Serious scheduling conflicts have arisen relating to next year’s Orientation Week. A calendar anomaly means that all incoming first years will only find out they have a place in UCD on the first day of Orientation.
The 2010 Orientation Week will conflict with the publication of the first round of the CAO offers, due to the late occurrance of the 2010 June Bank Holiday.
Next year’s holiday will take place on 7th June, which means that the Leaving Cert cannot begin until the following Wednesday, 9th June. The calendar issues will then have the knock-on effect of pushing the Leaving Cert results – and consequently the CAO first round offers – back by one week.
As the current academic schedule for next year stands, this means that CAO offers will be released on the first day of Orientation Week.
University representatives met last week to try and resolve the scheduling issues.
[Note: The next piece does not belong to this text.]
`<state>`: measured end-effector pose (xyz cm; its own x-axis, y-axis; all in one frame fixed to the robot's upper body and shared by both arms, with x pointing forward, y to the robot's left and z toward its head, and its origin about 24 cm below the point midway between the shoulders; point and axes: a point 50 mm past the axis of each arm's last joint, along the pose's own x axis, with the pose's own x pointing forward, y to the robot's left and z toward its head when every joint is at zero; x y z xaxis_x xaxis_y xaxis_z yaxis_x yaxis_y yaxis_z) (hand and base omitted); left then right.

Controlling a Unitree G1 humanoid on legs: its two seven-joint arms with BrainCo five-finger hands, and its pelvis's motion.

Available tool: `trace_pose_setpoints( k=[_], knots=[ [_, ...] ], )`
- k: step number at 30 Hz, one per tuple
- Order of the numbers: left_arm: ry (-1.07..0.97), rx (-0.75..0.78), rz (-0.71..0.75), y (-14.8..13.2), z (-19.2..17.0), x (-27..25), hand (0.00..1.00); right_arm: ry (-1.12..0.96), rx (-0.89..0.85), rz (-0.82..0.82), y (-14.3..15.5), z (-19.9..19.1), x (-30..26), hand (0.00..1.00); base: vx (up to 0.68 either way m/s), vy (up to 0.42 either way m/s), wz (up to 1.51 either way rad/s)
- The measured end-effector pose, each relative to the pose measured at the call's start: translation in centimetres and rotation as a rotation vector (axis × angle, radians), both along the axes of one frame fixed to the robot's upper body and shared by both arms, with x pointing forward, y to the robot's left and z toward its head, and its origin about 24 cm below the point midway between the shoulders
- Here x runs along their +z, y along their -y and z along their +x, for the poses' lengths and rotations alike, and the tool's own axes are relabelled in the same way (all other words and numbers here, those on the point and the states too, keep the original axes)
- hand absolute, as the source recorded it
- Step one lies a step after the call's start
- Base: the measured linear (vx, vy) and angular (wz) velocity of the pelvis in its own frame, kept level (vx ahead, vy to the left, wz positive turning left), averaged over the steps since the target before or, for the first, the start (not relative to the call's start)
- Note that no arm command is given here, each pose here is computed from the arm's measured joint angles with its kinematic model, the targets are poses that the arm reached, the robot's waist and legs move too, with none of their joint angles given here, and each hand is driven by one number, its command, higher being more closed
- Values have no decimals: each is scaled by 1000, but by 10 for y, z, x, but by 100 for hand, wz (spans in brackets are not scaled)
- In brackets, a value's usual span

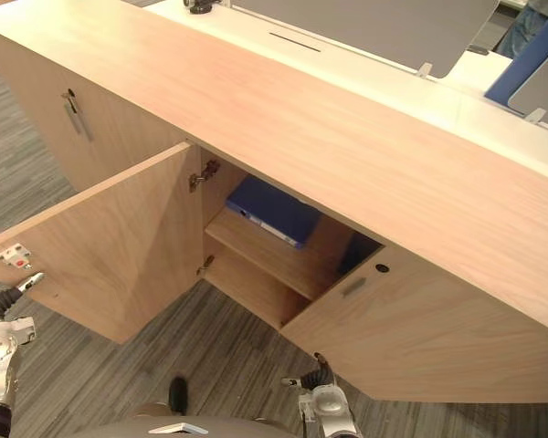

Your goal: Walk over to the cabinet, pick up the folder, carry it to the office cabinet, place the folder inside the office cabinet, then close the office cabinet door

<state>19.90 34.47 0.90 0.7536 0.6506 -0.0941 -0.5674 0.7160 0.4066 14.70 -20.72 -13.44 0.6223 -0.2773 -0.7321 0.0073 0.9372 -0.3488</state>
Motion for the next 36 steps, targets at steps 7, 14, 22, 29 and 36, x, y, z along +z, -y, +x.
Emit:
trace_pose_setpoints(
  k=[7, 14, 22, 29, 36],
  knots=[
    [-39, -42, -4, 6, 3, -7, 0, 3, 7, -10, 3, 1, 1, 0, 14, 3, -6],
    [-82, -88, -66, 29, -11, -26, 0, -2, 16, -18, 3, 2, 1, 0, -58, 0, -9],
    [-143, -252, -163, 75, -29, -48, 0, -17, 15, -20, 3, -3, -1, 0, -69, -6, 4],
    [-200, -406, -273, 119, -35, -66, 0, -29, -4, -20, 5, -8, -3, 0, -61, -2, -3],
    [-211, -416, -270, 121, -37, -67, 0, -29, -8, -5, 0, -9, -4, 0, -16, 42, -24]
  ],
)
One of the suggestions considered was to move the start of term, and thus Orientation week, back by one week. This would, however, cause difficulty with the Christmas exam period: exams are scheduled to end on 17th December next year; should the term be pushed back by one week, exams would then not end until Christmas Eve.
Further suggestions were to hold some examinations on Sundays during the Christmas exam period, but the University is bound not to hold exams on Sundays, and has previously pledged that no student shall sit more than three exams in two days, a pledge only honoured by the inclusion of a Sunday moratorium.
It is understood that UCD is the only university affected by the late offers next year, as other universities hold exams in the first weeks of January rather than December examinations.
The scheduling issues will also affect the allocation of campus residence places to first year students. At present, students can only apply for places in campus accommodation three days after they accept their CAO offer. This would mean that incoming first year students could only apply for campus accommodation two working days before the beginning of term, and would be unlikely to have been allocated a place before the first day of lectures.